Mayor Zohran Mamdani spent his first in-person appearance at his “rental ripoff” hearings appealing to public housing tenants after he was heckled and previously accused of ignoring their plights.
“Public housing first mayor, public housing first,” one woman screamed as Mamdani began speaking at Fordham University in the Bronx.
The mayor tried to disregard the heckler, but she persisted, so he addressed the select few public housing residents in attendance to open his remarks.
“I know that not only have NYCHA residents faced chronic disinvestment, they have also come to expect little from a city government that has constantly turned a blind eye, and so for too many New Yorkers who do live in NYCHA housing, the legacy of living in that housing has been a legacy of being ignored,” Hizzoner said.
“And I say all of this to say that our administration understands its responsibility very clearly. It is a responsibility to rewrite that legacy,” he implored.
“If you are a NYCHA resident, we want and welcome your stories at the rental ripoff, and we are committed to delivering the improvements that NYCHA residents deserve,” Mamdani said.
The heckler screamed, “We don’t want stories. We want you to listen, mayor. Listen to public housing.”
Mamdani said the hearings would help inform policy.
The mayor announced that his administration would release a housing plan in early May that would incorporate “the ideas that have surfaced” during the hearings.
From there, officials would create a report recommending changes to implement for housing citywide.
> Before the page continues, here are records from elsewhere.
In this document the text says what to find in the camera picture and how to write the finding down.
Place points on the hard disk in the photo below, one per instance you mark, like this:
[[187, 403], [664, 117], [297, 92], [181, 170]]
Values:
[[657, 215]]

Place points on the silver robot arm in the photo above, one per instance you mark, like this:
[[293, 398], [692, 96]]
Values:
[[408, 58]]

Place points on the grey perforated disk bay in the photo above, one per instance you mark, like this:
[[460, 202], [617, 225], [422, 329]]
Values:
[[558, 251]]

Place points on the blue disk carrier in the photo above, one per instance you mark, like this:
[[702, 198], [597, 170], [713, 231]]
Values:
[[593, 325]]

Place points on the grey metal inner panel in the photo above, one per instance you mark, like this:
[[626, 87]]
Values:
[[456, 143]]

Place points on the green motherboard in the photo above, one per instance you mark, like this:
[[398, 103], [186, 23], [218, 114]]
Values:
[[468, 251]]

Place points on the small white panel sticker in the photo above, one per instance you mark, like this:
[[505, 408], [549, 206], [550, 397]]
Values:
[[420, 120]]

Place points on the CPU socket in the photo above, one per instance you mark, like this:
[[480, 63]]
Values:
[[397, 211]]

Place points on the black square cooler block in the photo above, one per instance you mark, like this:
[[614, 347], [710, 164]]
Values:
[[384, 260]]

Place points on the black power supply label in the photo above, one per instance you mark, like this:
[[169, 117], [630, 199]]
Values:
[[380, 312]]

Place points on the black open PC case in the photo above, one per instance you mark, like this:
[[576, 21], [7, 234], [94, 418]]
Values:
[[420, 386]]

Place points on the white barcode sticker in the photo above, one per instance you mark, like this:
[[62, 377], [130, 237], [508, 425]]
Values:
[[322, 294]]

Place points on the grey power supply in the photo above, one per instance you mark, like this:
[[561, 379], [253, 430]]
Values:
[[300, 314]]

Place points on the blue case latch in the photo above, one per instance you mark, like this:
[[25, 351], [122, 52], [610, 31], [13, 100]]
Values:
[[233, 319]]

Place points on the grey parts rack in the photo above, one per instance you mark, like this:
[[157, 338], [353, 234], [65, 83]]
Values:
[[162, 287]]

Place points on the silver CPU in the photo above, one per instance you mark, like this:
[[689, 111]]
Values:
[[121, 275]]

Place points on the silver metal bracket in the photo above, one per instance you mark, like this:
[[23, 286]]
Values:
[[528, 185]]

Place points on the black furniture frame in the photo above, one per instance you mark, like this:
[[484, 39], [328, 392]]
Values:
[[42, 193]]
Mamdani highlighted a need to “build a more effective 311 response system,” among other weak points.
Mamdani and his controversial tenant advocate, Cea Weaver, were caught in a firestorm after it was reported the hearings would focus on renters and landlords of privately owned buildings, rather than the city’s decrepit public housing.
During last week’s hearing Weaver insisted that “everyone is welcome.”
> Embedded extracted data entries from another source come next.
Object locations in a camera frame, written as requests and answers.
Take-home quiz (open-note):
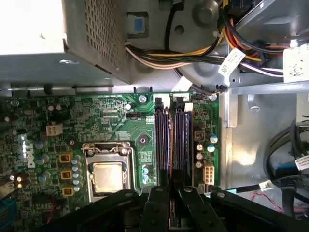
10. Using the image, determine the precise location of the black cable bundle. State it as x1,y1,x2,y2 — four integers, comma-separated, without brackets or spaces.
263,118,309,232

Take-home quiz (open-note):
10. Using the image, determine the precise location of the CPU socket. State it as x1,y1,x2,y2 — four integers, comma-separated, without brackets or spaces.
82,142,136,203

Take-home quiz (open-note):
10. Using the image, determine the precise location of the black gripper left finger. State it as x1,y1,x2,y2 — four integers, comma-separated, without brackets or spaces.
52,186,172,232

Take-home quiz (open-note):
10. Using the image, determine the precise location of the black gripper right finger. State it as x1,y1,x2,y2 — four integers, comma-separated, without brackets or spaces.
178,186,309,232

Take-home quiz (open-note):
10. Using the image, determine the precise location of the grey power supply box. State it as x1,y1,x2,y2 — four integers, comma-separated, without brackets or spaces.
0,0,133,85

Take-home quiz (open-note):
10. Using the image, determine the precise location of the power supply wire bundle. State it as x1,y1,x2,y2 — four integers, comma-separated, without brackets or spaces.
124,0,287,78

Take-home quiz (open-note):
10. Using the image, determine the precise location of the grey metal drive cage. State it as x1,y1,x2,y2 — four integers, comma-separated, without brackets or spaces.
226,0,309,96

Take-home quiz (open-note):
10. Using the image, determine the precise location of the black RAM stick white label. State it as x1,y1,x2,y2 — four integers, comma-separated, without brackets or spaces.
168,112,175,229

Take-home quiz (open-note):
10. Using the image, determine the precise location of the thin multicoloured wire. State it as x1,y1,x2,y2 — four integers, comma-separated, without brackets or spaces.
211,84,229,97

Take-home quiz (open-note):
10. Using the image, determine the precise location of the black open PC case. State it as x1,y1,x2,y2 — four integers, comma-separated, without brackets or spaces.
0,0,309,232

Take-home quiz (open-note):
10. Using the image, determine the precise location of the white wire label tag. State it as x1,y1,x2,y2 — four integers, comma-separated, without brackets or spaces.
218,47,246,76

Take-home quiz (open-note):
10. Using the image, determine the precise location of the green motherboard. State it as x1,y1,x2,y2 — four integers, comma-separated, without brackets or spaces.
0,92,222,232

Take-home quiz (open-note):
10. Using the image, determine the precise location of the black empty RAM slot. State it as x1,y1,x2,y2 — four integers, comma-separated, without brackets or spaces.
173,96,187,188
154,96,169,188

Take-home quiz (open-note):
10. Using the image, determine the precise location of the silver CPU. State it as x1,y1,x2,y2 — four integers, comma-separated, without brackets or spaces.
93,162,124,193
But the Crisis Action Center (CAC), which advocates for NYCHA residents, has accused Mamdani of ignoring public housing residents.
A mobile billboard mocking the mayor that parked outside the Queens “rental ripoff’ hearing was paid for by CAC.
“Hi I’m Mayor Mamdani and I don’t care about NYCHA!” read the billboard, featuring a grinning Mamdani.
At the February hearing in Brooklyn, headlined by Weaver, a profane protester stormed the stage and demanded that “NYCHA should be allowed in the motherf–-king building.”
Renters — including NYCHA tenants — were not given time to provide their public testimony during the Brooklyn forum. Roughly 500 of them who signed up to speak were instead offered one-on-one meetings with Weaver.